Danny Vazquez is a Master in Public Policy candidate (expected 2019) and M.D. candidate at Harvard Medical School. He plans to pursue a career in oncology and hopes to serve an advisory role in state and national government, and is broadly interested in access to healthcare and its impact on the patient experience of receiving medical care. Danny graduated from the University of Arizona in 2013 where he received a B.S.H.S. in physiology, and became interested in medicine and public policy in his undergraduate studies following a difficult experience as a patient. Since then, he has worked on the Committee for Healthcare Financing at the Massachusetts State House through the Rappaport Public Policy Fellowship at the Harvard Kennedy School, where he studied Massachusetts Managed Care Organizations, insurance companies under MassHealth. He has also assumed several leadership positions within the American Medical Association Medical Student Section (AMA-MSS) and influenced the internal policies of both the AMA and AMA-MSS. In addition to his interest in policy, while in medical school he has conducted research in breast cancer patients, promoted outreach to the local Latino community through the Latino Medical Student Association at Harvard, and pursued several volunteering opportunities. He is the recipient of the Alexandra J. Miliotis Research Fellowship in Pediatric Oncology.

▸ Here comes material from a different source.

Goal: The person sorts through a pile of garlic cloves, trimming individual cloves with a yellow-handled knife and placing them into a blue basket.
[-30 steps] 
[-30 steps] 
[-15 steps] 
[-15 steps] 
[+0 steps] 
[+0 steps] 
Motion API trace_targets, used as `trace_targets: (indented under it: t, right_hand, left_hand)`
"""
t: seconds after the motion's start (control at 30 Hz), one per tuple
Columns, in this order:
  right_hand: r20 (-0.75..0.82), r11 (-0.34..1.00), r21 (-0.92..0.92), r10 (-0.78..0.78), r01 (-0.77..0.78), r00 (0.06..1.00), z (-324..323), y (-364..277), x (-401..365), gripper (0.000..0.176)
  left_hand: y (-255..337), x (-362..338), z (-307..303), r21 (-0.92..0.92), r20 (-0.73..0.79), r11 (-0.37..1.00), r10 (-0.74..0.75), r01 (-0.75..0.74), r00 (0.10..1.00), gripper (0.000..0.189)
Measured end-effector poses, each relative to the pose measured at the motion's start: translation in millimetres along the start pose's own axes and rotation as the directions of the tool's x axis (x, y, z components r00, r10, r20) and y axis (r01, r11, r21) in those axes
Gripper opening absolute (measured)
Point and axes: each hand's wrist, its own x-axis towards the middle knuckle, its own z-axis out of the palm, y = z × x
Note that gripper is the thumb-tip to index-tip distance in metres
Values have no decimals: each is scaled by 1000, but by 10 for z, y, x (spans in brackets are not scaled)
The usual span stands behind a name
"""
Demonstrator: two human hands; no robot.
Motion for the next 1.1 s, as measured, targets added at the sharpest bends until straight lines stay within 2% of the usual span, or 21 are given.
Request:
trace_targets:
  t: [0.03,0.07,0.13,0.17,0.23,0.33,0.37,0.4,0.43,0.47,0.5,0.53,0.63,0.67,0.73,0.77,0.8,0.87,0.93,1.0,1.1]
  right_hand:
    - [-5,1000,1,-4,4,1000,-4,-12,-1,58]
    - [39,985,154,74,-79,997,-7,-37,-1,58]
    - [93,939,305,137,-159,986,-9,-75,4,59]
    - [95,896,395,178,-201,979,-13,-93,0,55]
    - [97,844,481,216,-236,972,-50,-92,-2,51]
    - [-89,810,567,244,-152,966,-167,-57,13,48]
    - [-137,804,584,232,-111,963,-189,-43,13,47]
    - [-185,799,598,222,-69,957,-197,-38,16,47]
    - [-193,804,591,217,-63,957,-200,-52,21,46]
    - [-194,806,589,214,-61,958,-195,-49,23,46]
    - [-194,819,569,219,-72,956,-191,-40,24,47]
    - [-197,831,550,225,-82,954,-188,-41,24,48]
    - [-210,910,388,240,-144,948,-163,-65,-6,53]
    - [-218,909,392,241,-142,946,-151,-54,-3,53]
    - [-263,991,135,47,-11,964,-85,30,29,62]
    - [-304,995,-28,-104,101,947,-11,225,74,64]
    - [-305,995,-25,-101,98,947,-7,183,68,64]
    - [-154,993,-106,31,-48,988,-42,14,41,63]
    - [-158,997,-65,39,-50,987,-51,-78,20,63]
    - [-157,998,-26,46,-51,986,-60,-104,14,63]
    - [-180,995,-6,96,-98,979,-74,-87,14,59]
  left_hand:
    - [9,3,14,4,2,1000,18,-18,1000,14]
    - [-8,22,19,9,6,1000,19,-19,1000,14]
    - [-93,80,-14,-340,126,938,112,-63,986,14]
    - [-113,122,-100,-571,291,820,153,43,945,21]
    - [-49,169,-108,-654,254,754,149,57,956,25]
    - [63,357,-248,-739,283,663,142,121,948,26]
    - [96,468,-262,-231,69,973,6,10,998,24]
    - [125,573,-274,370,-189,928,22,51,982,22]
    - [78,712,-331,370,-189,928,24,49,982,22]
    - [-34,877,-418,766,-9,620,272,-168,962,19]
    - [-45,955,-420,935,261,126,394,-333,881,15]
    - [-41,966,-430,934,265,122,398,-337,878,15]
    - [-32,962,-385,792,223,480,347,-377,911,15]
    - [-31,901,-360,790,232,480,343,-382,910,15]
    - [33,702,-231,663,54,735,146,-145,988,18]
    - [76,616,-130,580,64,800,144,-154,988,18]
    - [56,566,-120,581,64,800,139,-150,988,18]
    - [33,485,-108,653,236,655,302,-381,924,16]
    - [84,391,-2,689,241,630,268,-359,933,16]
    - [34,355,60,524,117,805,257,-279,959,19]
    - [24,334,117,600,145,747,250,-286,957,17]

Wadhera_photo.jpgRishi Wadhera, M.D. is a Master in Public Policy candidate (expected 2018) and third year Cardiology Fellow at Brigham and Women's Hospital and Harvard Medical School.  He completed his medical education (M.D.) at the Mayo Clinic, received a Masters in Public Health as a Gates Cambridge Scholar from the University of Cambridge, and completed his internal medicine residency training at Brigham and Women's Hospital. He spent summer 2016 working at the Massachusetts General Hospital Echocardiography Lab, followed by the inpatient health failure and cardiology consult services at Brigham and Women’s Hospital. He will spend the remainder of the academic year caring for patients in the MGH Coronary Care Unit and the Brigham in-patient cardiology service, and performing cardiac catheterizations and nuclear studies.  His research interests include:  1) Understanding the impact of policy initiatives on cardiovascular health care delivery and costs; 2) How variations in health systems and providers, and disparities in care, influence cardiovascular disease outcomes; and 3) The assessment of how quality metrics (i.e. 30 day readmission rates) influence cardiovascular practice patterns and care.